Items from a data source
───
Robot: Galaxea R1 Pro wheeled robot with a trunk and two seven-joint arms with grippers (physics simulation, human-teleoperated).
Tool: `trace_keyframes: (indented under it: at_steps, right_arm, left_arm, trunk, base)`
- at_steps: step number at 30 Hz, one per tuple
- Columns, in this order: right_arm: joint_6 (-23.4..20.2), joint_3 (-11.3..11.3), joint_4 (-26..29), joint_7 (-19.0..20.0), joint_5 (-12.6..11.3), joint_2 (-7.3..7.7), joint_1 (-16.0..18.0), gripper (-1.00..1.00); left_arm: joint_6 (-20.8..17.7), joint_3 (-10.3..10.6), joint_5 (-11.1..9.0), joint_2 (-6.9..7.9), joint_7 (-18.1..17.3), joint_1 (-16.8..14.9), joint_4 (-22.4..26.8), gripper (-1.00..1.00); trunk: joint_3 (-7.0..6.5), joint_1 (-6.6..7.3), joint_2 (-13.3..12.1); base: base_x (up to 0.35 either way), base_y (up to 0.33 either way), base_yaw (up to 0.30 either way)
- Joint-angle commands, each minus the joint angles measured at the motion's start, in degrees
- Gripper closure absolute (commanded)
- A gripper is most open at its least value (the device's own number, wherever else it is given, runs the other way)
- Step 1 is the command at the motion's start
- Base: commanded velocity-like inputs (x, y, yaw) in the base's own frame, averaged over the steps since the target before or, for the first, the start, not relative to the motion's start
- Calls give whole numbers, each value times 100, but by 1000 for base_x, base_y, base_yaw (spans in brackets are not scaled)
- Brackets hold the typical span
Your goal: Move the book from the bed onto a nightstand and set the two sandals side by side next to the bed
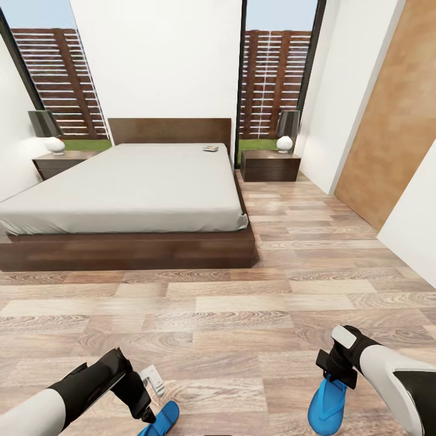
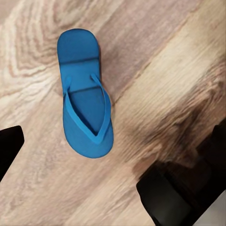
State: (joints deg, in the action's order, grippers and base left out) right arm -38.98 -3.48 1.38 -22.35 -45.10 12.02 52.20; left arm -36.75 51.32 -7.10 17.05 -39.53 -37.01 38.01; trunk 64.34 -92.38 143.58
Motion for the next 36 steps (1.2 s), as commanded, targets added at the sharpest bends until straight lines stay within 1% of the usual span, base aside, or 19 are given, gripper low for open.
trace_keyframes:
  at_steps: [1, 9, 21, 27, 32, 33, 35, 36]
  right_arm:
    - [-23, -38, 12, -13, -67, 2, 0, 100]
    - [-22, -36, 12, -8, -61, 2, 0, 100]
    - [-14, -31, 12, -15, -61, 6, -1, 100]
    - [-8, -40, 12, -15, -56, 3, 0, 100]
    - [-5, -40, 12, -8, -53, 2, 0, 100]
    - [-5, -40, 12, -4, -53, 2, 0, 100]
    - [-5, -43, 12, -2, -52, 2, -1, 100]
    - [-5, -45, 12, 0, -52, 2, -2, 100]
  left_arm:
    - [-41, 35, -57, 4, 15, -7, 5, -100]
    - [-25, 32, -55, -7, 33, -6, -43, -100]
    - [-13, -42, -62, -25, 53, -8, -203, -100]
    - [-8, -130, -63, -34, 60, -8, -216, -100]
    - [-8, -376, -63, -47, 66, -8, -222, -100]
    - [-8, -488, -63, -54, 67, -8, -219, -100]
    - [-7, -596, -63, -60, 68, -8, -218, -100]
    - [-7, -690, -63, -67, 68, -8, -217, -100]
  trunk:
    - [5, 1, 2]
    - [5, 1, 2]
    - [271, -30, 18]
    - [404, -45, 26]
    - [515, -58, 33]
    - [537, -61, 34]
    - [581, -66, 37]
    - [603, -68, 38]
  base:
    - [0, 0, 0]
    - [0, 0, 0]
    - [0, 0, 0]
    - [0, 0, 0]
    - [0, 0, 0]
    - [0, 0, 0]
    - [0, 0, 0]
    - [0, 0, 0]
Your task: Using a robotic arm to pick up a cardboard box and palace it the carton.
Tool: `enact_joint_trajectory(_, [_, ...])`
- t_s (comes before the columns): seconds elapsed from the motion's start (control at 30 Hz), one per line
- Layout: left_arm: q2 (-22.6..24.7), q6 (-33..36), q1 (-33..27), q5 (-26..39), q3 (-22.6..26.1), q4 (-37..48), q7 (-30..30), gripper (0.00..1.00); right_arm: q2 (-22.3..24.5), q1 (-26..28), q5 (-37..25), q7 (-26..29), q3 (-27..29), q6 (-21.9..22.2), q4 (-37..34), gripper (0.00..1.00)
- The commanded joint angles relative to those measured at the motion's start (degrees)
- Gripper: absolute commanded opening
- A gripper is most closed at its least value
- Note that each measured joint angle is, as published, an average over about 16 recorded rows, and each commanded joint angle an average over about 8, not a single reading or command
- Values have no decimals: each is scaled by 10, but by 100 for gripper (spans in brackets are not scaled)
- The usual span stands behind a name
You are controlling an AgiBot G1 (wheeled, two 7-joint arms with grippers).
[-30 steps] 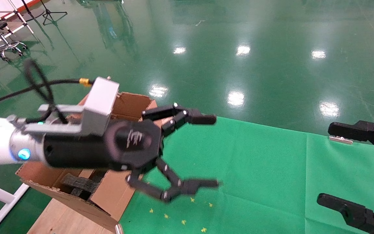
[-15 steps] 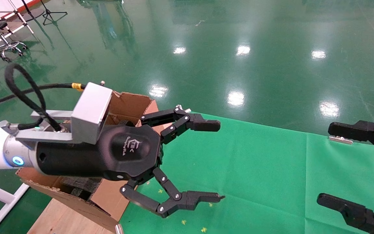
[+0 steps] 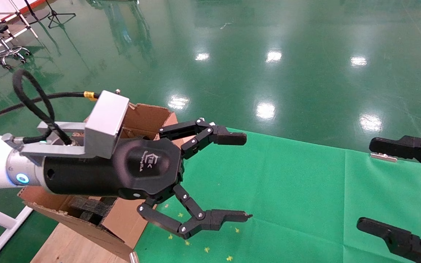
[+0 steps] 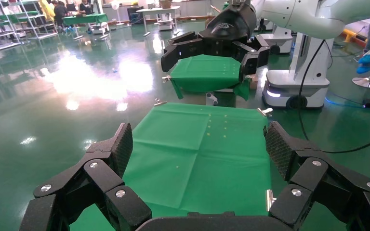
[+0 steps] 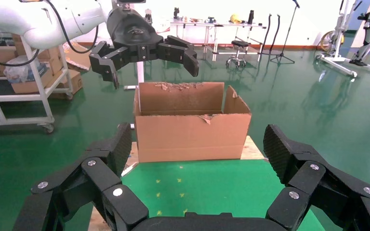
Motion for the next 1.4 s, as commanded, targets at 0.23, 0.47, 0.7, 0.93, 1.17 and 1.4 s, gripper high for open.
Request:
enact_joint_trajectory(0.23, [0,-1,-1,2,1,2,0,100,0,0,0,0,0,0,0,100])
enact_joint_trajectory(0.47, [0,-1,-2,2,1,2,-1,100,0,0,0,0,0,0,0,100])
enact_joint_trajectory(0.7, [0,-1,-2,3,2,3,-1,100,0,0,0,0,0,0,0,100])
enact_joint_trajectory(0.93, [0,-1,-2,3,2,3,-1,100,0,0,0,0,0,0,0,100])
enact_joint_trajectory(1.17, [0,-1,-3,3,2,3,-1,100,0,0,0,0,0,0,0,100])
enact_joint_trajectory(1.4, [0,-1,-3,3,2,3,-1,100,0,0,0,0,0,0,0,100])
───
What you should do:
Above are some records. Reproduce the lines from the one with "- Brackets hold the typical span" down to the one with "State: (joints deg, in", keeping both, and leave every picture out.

Solution to this problem:
- Brackets hold the typical span
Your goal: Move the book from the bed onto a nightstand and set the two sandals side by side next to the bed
State: (joints deg, in the action's order, grippers and base left out) right arm -38.98 -3.48 1.38 -22.35 -45.10 12.02 52.20; left arm -36.75 51.32 -7.10 17.05 -39.53 -37.01 38.01; trunk 64.34 -92.38 143.58

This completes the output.